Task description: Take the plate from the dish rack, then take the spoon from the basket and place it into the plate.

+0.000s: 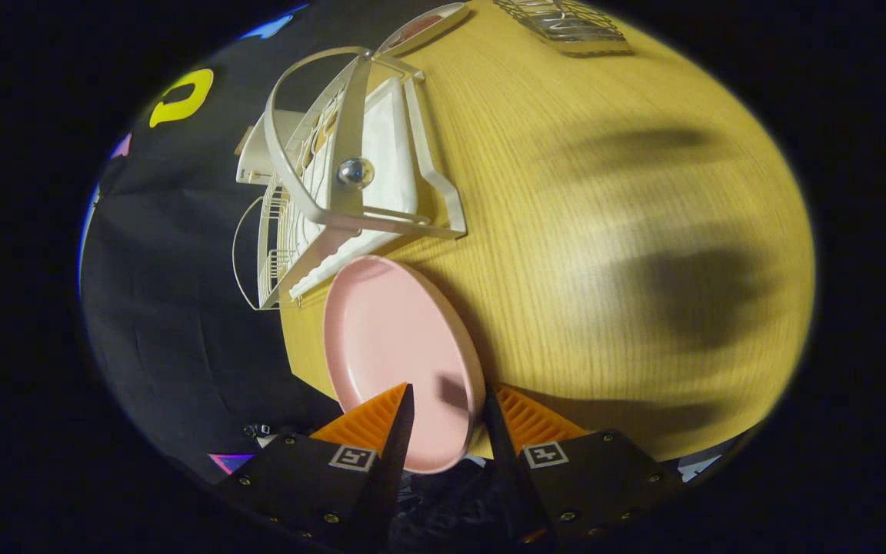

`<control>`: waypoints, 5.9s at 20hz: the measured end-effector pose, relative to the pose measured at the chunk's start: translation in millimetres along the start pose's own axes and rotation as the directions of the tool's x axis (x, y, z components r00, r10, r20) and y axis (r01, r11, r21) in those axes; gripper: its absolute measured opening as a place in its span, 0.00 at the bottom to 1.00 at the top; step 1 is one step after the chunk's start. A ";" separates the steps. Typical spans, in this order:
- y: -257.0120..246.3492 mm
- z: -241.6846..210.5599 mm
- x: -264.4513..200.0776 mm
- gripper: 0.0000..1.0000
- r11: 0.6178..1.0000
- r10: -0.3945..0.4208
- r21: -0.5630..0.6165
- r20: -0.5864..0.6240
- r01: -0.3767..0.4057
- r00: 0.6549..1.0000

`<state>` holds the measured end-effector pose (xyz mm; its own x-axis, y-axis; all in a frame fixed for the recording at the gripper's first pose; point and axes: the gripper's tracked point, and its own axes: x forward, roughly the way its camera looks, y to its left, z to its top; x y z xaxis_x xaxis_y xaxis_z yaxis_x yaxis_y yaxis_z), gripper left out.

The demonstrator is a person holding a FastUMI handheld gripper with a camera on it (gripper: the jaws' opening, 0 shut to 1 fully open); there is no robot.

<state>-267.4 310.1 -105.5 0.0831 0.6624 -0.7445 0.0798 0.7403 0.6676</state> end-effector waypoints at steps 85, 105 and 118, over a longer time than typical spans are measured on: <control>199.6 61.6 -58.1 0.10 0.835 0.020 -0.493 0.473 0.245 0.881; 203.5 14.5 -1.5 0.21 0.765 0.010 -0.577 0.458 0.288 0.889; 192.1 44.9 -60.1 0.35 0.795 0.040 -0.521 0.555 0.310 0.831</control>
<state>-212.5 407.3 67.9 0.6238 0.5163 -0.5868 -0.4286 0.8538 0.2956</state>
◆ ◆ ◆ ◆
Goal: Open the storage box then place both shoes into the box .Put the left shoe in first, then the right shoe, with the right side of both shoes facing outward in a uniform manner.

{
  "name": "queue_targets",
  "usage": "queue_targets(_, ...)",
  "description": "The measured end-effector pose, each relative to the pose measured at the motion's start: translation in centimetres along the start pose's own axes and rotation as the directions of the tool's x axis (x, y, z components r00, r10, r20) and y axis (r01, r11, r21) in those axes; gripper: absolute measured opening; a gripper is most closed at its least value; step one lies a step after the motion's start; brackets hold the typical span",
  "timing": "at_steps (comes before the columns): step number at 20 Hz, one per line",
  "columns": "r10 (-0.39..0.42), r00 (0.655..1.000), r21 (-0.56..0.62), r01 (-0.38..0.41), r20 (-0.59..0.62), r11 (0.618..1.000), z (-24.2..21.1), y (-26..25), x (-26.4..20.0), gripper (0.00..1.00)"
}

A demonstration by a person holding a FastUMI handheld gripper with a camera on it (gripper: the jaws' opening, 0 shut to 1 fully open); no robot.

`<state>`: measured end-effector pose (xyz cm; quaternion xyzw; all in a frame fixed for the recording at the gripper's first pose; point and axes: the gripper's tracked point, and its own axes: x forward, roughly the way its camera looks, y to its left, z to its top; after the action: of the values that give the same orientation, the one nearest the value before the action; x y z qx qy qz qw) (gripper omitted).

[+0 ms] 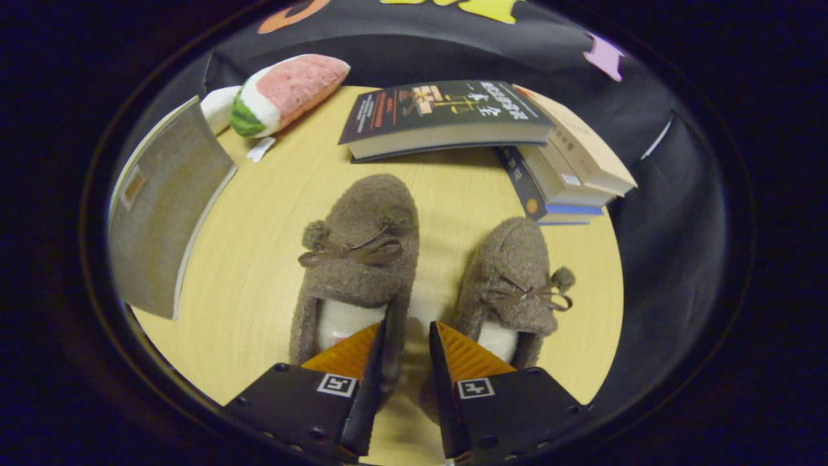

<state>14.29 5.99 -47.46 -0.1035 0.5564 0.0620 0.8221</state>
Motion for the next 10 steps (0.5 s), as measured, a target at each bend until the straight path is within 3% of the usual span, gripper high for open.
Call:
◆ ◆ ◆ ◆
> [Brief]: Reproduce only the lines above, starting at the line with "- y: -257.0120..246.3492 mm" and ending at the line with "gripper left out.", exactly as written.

> [Exercise result]:
- y: -257.0120..246.3492 mm
- z: -241.6846..210.5599 mm
- x: -264.4513..200.0776 mm
- gripper: 0.0000..1.0000
- r11: 0.6178..1.0000
- r10: -0.3945..0.4208
- r21: -0.5630..0.6165
- r20: -0.5864..0.6240
- r01: -0.3767..0.4057
- r00: 0.6549..1.0000

`<state>` holds the measured end-effector pose (xyz mm; its own x-axis, y-axis; all in a frame fixed for the recording at the gripper's first pose; point and axes: the gripper's tracked point, and its own axes: x forward, roughly the way its camera looks, y to its left, z to its top; x y z xaxis_x xaxis_y xaxis_z yaxis_x yaxis_y yaxis_z), gripper left out.

Nothing more belongs to this answer.